*Work instructions*
What is needed is a word-for-word copy of the records below.

*Dataset*
§
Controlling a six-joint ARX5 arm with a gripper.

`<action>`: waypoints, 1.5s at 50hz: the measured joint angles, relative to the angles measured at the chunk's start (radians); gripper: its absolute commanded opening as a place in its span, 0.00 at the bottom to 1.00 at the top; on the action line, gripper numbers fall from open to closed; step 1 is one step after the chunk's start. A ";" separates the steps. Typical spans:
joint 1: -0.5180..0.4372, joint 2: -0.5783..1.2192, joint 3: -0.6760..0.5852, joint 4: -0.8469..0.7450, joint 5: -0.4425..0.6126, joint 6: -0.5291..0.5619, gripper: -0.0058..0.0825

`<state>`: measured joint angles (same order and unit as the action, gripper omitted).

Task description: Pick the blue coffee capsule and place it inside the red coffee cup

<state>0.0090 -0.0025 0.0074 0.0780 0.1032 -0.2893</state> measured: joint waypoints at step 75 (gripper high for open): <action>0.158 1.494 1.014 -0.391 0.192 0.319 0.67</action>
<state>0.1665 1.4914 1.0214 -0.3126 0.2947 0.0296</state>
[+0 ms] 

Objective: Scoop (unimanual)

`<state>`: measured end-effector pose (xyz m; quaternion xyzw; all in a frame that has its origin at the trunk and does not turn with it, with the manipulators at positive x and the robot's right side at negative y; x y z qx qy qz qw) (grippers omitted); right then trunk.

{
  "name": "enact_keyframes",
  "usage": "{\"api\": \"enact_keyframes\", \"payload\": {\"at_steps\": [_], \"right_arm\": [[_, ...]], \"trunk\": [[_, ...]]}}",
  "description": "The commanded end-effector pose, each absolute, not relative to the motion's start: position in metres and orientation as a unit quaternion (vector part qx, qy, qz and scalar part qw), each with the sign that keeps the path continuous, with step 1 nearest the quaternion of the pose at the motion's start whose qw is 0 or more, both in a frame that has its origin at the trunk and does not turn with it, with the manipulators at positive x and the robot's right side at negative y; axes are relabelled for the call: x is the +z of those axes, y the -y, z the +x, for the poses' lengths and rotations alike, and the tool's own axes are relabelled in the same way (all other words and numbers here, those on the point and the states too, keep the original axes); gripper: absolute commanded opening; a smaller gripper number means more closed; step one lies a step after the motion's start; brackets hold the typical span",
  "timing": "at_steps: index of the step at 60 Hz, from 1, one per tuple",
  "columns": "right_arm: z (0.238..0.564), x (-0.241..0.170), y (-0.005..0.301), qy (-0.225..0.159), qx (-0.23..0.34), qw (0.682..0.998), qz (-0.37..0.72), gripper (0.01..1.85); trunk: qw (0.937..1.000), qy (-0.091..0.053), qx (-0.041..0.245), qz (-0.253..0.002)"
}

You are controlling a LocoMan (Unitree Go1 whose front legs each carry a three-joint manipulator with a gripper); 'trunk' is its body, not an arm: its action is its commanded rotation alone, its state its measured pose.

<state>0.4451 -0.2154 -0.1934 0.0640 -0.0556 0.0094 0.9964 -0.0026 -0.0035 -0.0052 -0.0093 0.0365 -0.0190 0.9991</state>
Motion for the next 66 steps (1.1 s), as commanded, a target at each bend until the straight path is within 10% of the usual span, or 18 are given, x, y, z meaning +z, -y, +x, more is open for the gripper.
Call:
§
*Answer to this exercise*
Controlling a six-joint ARX5 arm with a gripper.

`<action>`: waypoints, 1.5s at 50hz: the measured joint angles, relative to the angles measured at the chunk's start (radians); gripper: its absolute commanded opening as a place in its span, 0.00 at the bottom to 1.00 at the top; on the action line, gripper numbers fall from open to closed; step 1 is one step after the chunk's start. A ";" separates the steps. Typical spans:
joint 1: -0.5180..0.4372, joint 2: -0.5783..1.2192, joint 3: -0.6760..0.5852, joint 4: -0.8469..0.7450, joint 5: -0.4425..0.6126, joint 6: -0.5291..0.5619, gripper: -0.0058..0.0825

`<state>`: measured joint angles (same order and unit as the action, gripper omitted).

Task description: Pick the blue coffee capsule and place it inside the red coffee cup

<state>0.0090 -0.0025 0.0074 0.0780 0.1032 -0.2893</state> measured: joint waypoints at step 75 (gripper high for open): <action>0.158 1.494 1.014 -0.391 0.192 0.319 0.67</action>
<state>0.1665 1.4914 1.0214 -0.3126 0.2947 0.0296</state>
[+0 ms] 

Objective: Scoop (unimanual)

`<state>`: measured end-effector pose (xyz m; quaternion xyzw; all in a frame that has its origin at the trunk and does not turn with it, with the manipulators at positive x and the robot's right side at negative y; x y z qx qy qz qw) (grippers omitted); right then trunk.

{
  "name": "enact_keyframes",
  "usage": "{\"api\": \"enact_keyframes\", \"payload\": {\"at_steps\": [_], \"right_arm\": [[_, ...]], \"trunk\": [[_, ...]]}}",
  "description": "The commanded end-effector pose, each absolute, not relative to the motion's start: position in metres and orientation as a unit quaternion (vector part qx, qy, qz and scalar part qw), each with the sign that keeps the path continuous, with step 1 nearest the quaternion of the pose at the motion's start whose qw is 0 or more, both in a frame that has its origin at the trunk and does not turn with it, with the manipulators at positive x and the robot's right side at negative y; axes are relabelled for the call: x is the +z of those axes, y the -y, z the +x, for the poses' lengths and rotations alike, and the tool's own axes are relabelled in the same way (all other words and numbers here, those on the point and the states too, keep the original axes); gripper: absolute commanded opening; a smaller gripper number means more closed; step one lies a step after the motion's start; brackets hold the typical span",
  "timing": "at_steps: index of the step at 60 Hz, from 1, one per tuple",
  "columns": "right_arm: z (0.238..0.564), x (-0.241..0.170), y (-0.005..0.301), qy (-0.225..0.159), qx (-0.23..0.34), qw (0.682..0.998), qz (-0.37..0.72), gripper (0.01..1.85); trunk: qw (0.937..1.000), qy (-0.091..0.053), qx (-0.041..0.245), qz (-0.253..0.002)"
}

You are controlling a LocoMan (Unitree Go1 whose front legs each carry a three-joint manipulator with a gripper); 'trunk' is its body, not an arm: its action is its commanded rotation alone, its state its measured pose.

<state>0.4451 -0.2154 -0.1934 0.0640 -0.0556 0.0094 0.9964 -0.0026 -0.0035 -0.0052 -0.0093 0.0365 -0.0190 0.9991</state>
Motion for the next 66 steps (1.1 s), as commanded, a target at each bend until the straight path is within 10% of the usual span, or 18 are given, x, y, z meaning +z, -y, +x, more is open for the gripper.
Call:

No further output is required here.